Operators Deep Dive Tutorial¤

Metadata Value
Level Intermediate
Runtime ~45 min
Prerequisites Simple Pipeline, Pipeline Tutorial
Format Python + Jupyter

Overview¤

Master the Datarax operator system - the building blocks for data transformations. This tutorial covers built-in operators, custom operator creation, and advanced composition patterns for building production-ready data pipelines.

What You'll Learn¤

  1. Understand operator types: deterministic vs stochastic
  2. Use built-in image augmentation operators (Brightness, Contrast, Noise, Rotation)
  3. Create custom operators with proper RNG handling
  4. Select and transform specific data fields
  5. Compose operators with different strategies (sequential, parallel)
  6. Apply conditional transformations based on data properties
  7. Build full augmentation pipelines for training

Coming from PyTorch?¤

PyTorch Datarax
transforms.Normalize(mean, std) ElementOperator with custom normalization fn
transforms.RandomHorizontalFlip(p=0.5) ElementOperator(stochastic=True) with flip logic
transforms.ColorJitter(brightness=0.2) BrightnessOperator(brightness_range=(-0.2, 0.2))
transforms.RandomRotation(15) RotationOperator(angle_range=(-15, 15))
transforms.Compose([T1, T2]) CompositeOperatorModule with SEQUENTIAL strategy

Key difference: Datarax operators use JAX random keys and explicit RNG streams for fine-grained reproducibility. Each stochastic operator needs a unique stream_name.

Coming from TensorFlow?¤

TensorFlow Datarax
tf.keras.layers.Normalization() ElementOperator with normalization function
tf.image.random_brightness(image, 0.2) BrightnessOperator(brightness_range=(-0.2, 0.2))
tf.image.random_contrast(image, 0.8, 1.2) ContrastOperator(contrast_range=(0.8, 1.2))
tf.image.rot90(image, k=random) RotationOperator(angle_range=(0, 360))
Sequential preprocessing layers CompositeOperatorModule

Key difference: Datarax operators are JAX-first with JIT compilation support and work with the Element abstraction rather than raw tensors.

Files¤

Quick Start¤

# Install Datarax with data dependencies
uv pip install "datarax[data]"

# Run the Python script
python examples/core/03_operators_tutorial.py

# Or launch the Jupyter notebook
jupyter lab examples/core/03_operators_tutorial.ipynb

Part 1: Operator Fundamentals¤

Operators are the transformation units in Datarax pipelines. They receive data elements and return transformed elements.

Key Concepts¤

Concept Description
Deterministic Same input always produces same output (e.g., normalization)
Stochastic Uses random keys for randomized transformations (e.g., random flip)
Element Single data sample with .data dictionary
Batch Collection of elements processed together
Stream Name Unique identifier for RNG stream in stochastic operators
import numpy as np
from flax import nnx
from datarax.sources import MemorySource, MemorySourceConfig

# Create sample image data
np.random.seed(42)
num_samples = 100
data = {
    "image": np.random.randint(0, 256, (num_samples, 32, 32, 3)).astype(np.float32),
    "label": np.random.randint(0, 10, (num_samples,)).astype(np.int32),
    "metadata": np.random.rand(num_samples, 4).astype(np.float32),
}

source = MemorySource(MemorySourceConfig(), data=data, rngs=nnx.Rngs(0))

Terminal Output:

Created dataset: 100 samples
  image: (100, 32, 32, 3)
  label: (100,)
  metadata: (100, 4)

Part 2: ElementOperator - Custom Transformations¤

ElementOperator is the most flexible operator - wrap any function to transform data elements.

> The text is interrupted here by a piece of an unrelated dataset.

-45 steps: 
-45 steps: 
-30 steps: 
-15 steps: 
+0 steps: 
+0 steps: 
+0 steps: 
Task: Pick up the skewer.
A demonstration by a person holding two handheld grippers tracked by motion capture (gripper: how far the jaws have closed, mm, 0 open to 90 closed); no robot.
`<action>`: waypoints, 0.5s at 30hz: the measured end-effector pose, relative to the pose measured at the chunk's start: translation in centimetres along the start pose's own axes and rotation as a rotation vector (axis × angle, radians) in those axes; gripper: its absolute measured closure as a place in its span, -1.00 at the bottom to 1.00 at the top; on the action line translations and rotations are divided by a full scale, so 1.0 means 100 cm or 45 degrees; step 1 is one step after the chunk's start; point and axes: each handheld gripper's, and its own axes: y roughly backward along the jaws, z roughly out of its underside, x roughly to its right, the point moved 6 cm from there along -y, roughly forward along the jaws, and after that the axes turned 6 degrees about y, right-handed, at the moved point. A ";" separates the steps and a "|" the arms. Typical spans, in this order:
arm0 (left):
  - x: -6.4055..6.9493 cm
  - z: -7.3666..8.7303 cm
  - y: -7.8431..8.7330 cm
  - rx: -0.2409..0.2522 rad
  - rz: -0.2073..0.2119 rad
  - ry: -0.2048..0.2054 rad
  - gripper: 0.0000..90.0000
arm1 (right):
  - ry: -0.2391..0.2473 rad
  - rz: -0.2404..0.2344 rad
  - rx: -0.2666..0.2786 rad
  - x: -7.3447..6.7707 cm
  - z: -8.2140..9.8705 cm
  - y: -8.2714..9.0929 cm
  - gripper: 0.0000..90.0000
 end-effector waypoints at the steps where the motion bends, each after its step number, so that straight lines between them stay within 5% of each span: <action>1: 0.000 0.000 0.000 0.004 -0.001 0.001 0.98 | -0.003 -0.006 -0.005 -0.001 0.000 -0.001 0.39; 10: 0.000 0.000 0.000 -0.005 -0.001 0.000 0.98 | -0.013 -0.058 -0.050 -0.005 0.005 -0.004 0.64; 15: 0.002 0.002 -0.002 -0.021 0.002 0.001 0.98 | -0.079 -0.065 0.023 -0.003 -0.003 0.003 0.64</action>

Example 1: Deterministic Normalization¤

import jax.numpy as jnp
from datarax.operators import ElementOperator, ElementOperatorConfig

def normalize_image(element, key=None):
    """Normalize image pixels to [0, 1] range."""
    del key  # Unused - deterministic operator
    image = element.data["image"]
    normalized = image / 255.0
    return element.update_data({"image": normalized})

normalizer = ElementOperator(
    ElementOperatorConfig(stochastic=False),
    fn=normalize_image,
    rngs=nnx.Rngs(0),
)

# Test it
from datarax.pipeline import Pipeline
from datarax.pipeline import Pipeline

pipeline = Pipeline(source=source, stages=[normalizer], batch_size=16, rngs=nnx.Rngs(0))
batch = next(iter(pipeline))

print(f"Range: [{batch['image'].min():.3f}, {batch['image'].max():.3f}]")

Terminal Output:

Normalization result:
  Range: [0.000, 1.000]

Example 2: Stochastic Horizontal Flip¤

import jax
import jax.numpy as jnp

def random_flip(element, key):
    """Randomly flip image horizontally."""
    flip_key, _ = jax.random.split(key)
    should_flip = jax.random.bernoulli(flip_key, 0.5)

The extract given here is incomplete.